Johnson & Johnson holds the cleaner structural position, with the lead spread across valuation and profitability. AstraZeneca does not offset that deficit through any equally strong structural edge elsewhere. The market setup is broadly comparable for both — no clear directional signal from price behavior. The market is not adding a decisive signal either way — the structural read carries the weight.
The comparison is based on similar long-term financial trajectories, not sector labels.
The lead is spread across valuation and profitability, rather than sitting in one isolated gap. The overall score gap is 24 points in favour of Johnson & Johnson.
Both operate in: Drug Manufacturers - General
This comparison is based on industry proximity, not on functional trajectory similarity. AZN.L and JNJ share the same industry classification.
For a similarity-based comparison, see how AstraZeneca and Johnson & Johnson each position within their functional peer groups in AssetNext.
Scores reflect position relative to comparable companies with similar long-term financial trajectories.
Pricing and operating quality both support the lead here.

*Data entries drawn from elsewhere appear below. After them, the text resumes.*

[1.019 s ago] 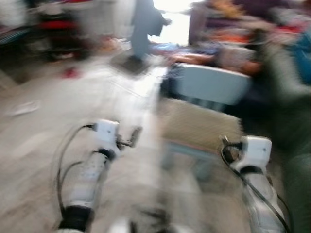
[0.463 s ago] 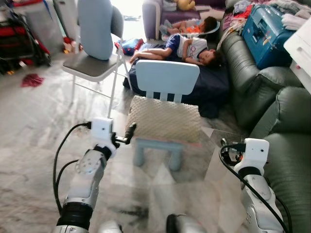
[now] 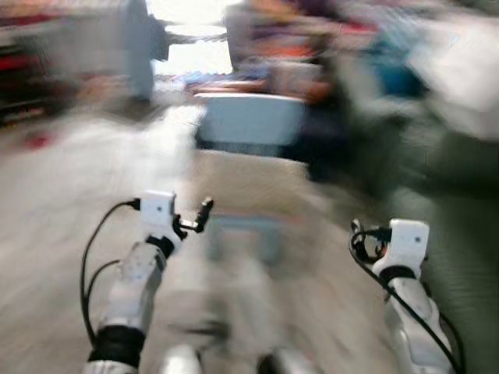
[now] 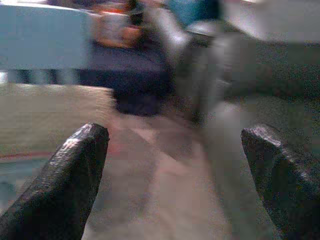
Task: Move the pillow to the sofa
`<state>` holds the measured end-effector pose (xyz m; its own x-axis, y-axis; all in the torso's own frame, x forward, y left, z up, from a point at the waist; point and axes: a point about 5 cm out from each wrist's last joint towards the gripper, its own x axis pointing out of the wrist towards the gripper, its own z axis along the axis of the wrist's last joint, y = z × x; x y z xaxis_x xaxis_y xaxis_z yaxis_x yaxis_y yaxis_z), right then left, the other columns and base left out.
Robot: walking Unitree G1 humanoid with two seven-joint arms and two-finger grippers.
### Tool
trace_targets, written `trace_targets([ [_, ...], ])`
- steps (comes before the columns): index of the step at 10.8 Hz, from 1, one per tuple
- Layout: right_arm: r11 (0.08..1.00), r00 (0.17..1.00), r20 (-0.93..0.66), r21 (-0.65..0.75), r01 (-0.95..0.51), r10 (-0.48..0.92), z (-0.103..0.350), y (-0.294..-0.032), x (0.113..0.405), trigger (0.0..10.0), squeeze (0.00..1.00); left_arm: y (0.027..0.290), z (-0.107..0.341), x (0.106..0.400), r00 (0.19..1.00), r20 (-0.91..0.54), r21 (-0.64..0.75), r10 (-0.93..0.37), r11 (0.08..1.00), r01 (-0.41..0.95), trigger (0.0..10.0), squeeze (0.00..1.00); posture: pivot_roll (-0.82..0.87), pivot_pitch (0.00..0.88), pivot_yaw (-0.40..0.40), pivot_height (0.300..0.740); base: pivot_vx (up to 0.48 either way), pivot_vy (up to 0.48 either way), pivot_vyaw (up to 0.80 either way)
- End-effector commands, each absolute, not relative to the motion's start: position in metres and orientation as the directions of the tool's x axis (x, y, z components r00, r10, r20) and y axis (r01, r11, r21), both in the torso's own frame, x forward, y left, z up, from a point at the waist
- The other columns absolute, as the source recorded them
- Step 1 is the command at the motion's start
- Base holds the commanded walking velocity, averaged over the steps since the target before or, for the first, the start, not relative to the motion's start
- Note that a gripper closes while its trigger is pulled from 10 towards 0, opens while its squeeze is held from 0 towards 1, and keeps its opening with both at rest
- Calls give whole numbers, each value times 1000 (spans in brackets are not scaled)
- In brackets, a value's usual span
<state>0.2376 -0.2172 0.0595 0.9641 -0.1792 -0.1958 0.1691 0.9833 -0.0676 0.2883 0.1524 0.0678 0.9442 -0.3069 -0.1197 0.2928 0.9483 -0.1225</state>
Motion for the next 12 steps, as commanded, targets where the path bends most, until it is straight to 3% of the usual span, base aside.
trace_targets([
  [1,983,965,-189,-68,173,-183,62,-218,238,10000,0,150,72,290,941,-102,-114,-323,943,311,10000,0,-105,68,-20,740,341,0,0],
  [3,983,965,-190,-69,172,-182,61,-217,238,10000,0,151,73,290,941,-100,-112,-323,943,312,10000,0,-105,72,-19,740,377,0,0],
  [12,990,973,-185,-67,126,-136,62,-212,241,10000,0,151,72,291,946,-100,-109,-308,949,297,10000,0,-102,69,-21,740,378,295,0],
])
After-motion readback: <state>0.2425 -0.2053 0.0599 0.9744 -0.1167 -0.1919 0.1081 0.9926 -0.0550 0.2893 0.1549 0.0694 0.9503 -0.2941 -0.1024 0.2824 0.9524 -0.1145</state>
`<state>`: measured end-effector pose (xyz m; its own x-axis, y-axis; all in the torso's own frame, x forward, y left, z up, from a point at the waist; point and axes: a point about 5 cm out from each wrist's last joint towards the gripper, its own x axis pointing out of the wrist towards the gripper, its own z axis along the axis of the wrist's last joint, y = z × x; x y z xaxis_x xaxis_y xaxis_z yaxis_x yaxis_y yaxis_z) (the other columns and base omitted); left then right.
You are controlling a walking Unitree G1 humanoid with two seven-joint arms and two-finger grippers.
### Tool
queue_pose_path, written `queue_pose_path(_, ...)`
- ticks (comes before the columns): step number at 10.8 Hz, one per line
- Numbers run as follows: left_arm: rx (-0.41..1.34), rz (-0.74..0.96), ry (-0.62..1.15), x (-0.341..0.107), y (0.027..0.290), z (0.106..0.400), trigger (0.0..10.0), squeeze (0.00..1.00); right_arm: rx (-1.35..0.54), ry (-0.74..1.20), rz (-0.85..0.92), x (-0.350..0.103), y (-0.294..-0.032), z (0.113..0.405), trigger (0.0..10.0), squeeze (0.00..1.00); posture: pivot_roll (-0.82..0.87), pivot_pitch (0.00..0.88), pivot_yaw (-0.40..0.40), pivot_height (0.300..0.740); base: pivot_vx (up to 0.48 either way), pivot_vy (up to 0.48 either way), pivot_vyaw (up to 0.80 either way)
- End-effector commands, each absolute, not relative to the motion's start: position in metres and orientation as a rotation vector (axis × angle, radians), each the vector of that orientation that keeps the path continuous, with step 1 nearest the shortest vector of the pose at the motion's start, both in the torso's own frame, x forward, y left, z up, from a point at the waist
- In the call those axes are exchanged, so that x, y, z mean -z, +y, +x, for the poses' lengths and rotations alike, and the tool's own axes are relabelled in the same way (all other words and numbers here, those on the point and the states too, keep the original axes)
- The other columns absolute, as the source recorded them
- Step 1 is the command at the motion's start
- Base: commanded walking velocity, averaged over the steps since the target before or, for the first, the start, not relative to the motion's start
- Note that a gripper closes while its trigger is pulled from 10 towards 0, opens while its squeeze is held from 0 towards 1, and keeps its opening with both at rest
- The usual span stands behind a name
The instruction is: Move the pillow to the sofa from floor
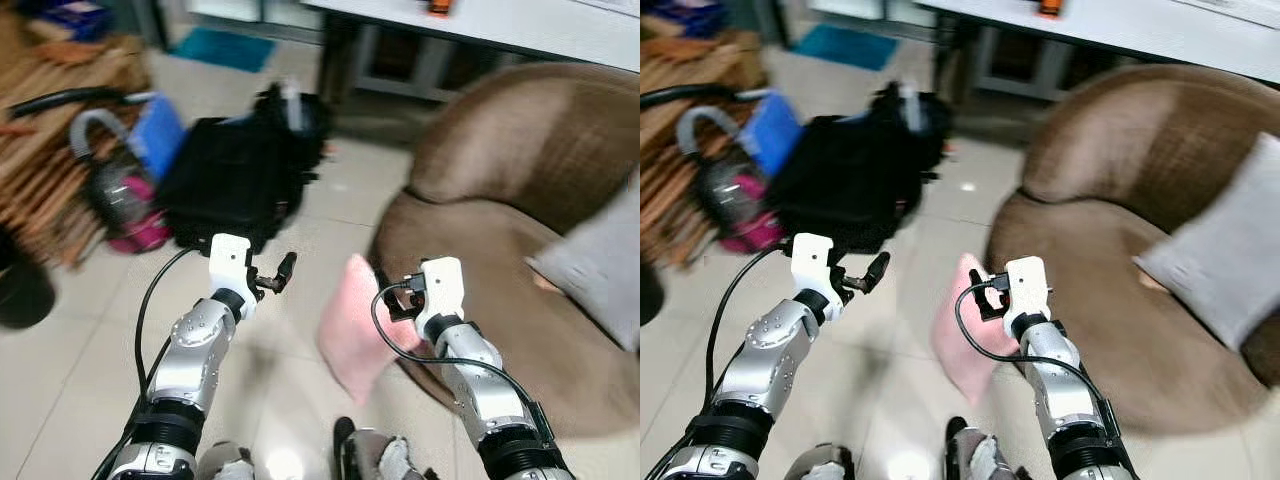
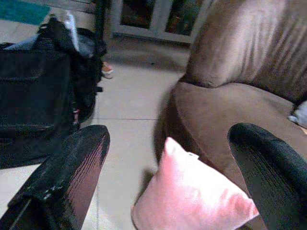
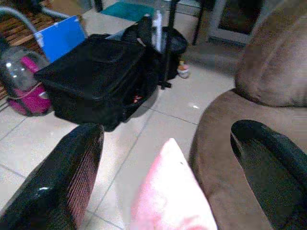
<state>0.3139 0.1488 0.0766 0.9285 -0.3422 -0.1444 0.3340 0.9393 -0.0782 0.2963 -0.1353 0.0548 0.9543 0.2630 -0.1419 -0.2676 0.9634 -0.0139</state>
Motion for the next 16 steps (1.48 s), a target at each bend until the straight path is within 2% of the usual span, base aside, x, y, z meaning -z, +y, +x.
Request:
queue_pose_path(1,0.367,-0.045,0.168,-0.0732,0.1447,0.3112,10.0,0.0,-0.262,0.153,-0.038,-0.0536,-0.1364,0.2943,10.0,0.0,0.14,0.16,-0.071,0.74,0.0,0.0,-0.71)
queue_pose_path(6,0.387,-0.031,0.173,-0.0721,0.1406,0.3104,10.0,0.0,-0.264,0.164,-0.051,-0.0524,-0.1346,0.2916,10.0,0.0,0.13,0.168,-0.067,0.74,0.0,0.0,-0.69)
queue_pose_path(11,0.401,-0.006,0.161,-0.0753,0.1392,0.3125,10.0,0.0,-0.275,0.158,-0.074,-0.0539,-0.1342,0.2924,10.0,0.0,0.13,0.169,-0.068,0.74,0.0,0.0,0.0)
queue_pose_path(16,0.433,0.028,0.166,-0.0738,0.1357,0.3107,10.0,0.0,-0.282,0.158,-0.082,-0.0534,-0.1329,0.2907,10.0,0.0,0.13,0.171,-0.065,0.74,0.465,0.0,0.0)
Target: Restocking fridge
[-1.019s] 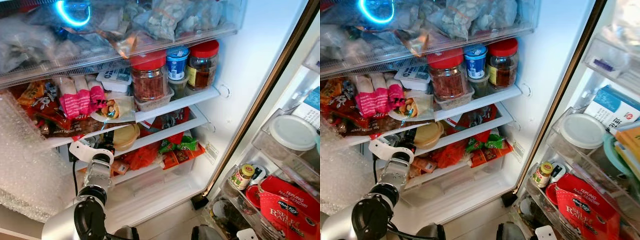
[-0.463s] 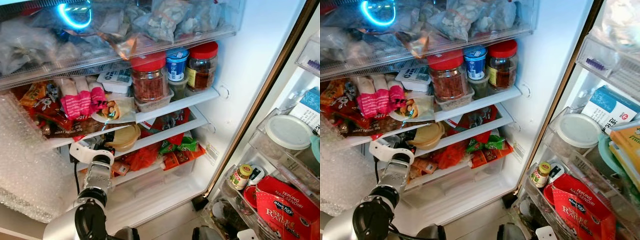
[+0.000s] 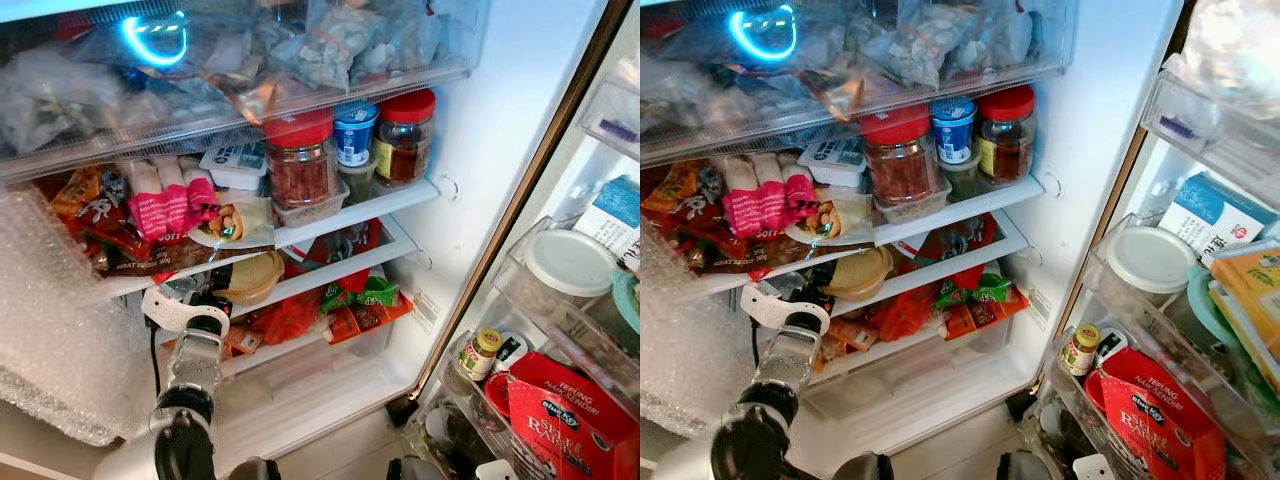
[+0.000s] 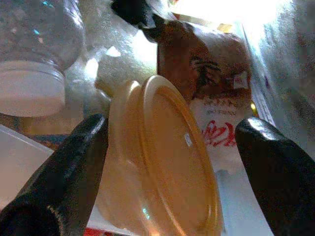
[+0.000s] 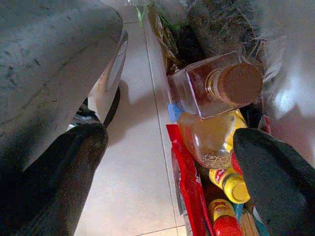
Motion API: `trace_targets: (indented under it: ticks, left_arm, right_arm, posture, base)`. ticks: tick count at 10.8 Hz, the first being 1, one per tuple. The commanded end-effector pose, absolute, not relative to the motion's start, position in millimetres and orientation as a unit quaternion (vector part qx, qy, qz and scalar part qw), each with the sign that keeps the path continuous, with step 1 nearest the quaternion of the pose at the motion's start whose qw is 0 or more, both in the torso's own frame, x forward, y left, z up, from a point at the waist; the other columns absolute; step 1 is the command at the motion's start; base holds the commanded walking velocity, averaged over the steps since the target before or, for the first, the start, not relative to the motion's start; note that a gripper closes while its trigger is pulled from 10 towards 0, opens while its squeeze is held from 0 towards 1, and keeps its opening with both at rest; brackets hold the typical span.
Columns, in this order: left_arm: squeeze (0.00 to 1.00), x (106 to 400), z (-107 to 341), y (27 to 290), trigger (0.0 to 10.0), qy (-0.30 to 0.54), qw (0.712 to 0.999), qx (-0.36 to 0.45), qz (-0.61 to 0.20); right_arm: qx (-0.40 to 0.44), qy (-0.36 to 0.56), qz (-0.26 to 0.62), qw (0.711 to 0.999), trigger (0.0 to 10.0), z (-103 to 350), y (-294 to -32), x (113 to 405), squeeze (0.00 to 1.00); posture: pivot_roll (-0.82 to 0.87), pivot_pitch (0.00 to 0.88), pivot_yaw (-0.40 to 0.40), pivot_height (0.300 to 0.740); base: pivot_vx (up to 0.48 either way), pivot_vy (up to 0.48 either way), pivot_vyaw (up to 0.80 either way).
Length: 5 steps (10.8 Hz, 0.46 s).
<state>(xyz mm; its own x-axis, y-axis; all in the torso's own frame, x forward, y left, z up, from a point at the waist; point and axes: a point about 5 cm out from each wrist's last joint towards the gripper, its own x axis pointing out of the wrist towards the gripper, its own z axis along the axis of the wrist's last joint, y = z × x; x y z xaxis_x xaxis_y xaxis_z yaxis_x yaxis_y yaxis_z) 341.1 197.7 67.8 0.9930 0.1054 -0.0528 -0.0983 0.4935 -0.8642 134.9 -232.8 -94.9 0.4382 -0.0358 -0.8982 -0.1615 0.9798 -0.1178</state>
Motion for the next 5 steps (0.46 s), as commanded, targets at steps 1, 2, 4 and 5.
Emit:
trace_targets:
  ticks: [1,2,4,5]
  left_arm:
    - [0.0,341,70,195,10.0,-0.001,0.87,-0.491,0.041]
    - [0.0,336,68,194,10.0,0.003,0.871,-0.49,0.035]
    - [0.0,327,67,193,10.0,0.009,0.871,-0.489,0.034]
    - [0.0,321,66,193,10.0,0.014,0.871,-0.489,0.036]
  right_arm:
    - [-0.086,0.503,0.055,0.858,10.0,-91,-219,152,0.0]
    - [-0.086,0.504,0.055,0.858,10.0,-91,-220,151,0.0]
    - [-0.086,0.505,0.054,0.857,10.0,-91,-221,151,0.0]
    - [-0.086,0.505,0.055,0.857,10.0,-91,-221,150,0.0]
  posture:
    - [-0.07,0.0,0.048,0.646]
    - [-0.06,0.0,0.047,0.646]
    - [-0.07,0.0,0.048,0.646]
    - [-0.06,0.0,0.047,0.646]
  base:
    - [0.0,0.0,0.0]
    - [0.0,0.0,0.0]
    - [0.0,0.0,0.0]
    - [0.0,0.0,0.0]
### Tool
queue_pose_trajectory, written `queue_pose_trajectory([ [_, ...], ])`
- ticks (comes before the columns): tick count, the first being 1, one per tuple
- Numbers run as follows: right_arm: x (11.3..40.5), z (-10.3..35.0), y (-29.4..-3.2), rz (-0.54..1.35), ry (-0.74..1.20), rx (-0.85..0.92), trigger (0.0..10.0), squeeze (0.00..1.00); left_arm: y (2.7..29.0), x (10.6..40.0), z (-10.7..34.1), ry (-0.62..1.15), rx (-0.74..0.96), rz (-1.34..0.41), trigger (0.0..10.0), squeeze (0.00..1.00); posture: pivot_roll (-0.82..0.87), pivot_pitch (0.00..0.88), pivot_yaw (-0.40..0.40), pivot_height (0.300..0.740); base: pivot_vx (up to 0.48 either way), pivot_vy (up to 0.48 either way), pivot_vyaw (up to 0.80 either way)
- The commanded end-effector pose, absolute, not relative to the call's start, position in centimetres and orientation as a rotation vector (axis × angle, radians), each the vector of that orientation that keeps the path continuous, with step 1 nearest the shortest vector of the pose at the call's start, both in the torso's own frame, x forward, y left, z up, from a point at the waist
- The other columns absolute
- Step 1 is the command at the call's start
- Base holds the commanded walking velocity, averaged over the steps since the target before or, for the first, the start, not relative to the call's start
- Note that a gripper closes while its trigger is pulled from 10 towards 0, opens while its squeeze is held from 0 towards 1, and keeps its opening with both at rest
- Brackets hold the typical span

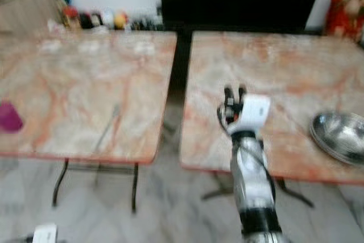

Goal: Setting the table

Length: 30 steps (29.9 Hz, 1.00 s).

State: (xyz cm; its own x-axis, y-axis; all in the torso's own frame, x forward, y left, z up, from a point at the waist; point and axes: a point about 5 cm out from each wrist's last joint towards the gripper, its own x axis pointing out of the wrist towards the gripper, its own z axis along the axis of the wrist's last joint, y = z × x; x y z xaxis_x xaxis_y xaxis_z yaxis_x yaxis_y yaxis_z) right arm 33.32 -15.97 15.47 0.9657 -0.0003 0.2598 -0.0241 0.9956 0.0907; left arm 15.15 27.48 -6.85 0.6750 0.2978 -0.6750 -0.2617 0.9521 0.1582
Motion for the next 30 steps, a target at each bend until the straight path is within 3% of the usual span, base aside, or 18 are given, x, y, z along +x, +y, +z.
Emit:
queue_pose_trajectory([
  [1,33.3,15.1,-16.9,-0.03,-0.241,0.089,10.0,0.0,27.2,15.0,-7.0,0.774,0.047,0.309,10.0,0.0,0.0,0.0,0.022,0.74,0.0,0.48,0.0],
  [22,33.8,14.8,-16.3,-0.036,-0.214,0.109,10.0,0.0,27.7,15.3,-6.7,0.77,0.056,0.312,10.0,0.0,0.0,0.0,0.047,0.74,0.0,0.48,0.0],
  [30,34.4,14.2,-16.5,-0.039,-0.162,0.092,10.0,0.0,28.1,15.1,-6.6,0.759,0.055,0.321,10.0,0.0,0.02,0.0,0.043,0.74,0.0,0.062,0.0],
])
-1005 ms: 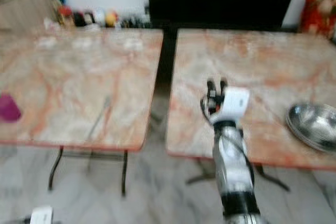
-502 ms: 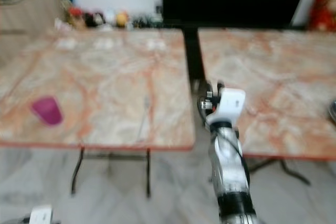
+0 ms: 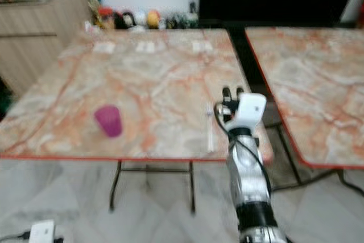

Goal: Setting the table

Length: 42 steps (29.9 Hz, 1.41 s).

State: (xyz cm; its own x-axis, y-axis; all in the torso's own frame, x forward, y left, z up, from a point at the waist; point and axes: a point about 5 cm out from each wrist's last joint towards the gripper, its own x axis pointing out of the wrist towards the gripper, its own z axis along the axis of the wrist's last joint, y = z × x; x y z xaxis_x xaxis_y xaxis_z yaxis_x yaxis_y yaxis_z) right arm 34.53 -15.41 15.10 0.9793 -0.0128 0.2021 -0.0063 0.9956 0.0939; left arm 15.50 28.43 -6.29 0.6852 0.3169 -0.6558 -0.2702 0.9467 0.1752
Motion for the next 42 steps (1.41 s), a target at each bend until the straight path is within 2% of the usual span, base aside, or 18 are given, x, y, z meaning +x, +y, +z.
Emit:
queue_pose_trajectory([
  [1,34.5,14.3,-16.5,-0.038,-0.161,0.094,10.0,0.0,28.1,15.1,-6.6,0.755,0.055,0.321,10.0,0.0,0.02,0.0,0.043,0.74,0.0,0.0,0.0],
  [20,34.8,13.7,-16.9,-0.055,-0.114,0.096,10.0,0.0,28.0,14.6,-6.9,0.779,0.054,0.33,10.0,0.0,0.02,0.025,0.045,0.74,0.0,0.0,0.0],
  [36,34.8,13.4,-17.2,-0.053,-0.097,0.082,10.0,0.0,28.0,14.3,-7.0,0.789,0.053,0.333,10.0,0.0,0.02,0.031,0.042,0.74,0.282,0.0,0.0],
  [42,34.7,12.5,-17.0,-0.037,-0.043,0.063,10.0,0.0,28.0,14.3,-7.0,0.791,0.05,0.335,10.0,0.0,0.02,0.032,0.042,0.74,0.0,0.0,0.0],
])
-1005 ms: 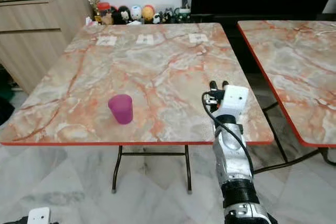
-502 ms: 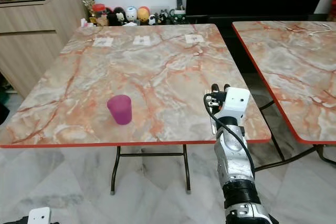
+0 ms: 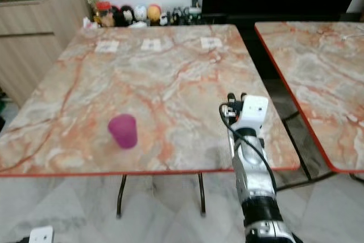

Left means cheaper relative valuation. Higher means stronger structure.
Johnson & Johnson looks stronger on relative valuation, while the broader price setup remains mixed.
Valuation position uses peer-relative PE percentile (idx_pct_pe) where available.
The multiple-based pricing edge comes from a trailing P/E that is 9.1 turns lower.
Capital efficiency adds support, with a 5.9-point ROIC advantage.
The lead is built on both valuation and profitability, making it broader than a single-dimension result.
Break down the AZN.L vs JNJ comparison across all dimensions with the full interactive tool.
Explore how AZN.L and JNJ each compare against other companies in their peer groups.
Rule-based, descriptive analysis only. Derived from peer percentile dimensions. Not investment advice. Peer groups are determined algorithmically based on structural similarity — not by sector classification alone.
AssetNext scores reflect each company's structural position within its functional peer group — not a ranking against all stocks simultaneously. Peers are identified by similarity across eight financial dimensions, including revenue growth trajectory, margin structure, capital intensity, and earnings stability. A score of 75 means the company ranks in the top quartile within its own peer group, not the entire market.
Four dimension scores drive the overall peer score: Growth (revenue trajectory and expansion dynamics), Quality (margin structure and capital efficiency), Valuation (peer-relative pricing on standard multiples), and Stability (earnings consistency and financial predictability). Each dimension is scored 0–100 relative to the peer group, then combined into an overall peer score using equal weighting.
Scores are recalculated periodically as underlying financial data is updated. All analysis is descriptive and rule-based — AssetNext describes structural realities and never issues buy, sell or hold recommendations.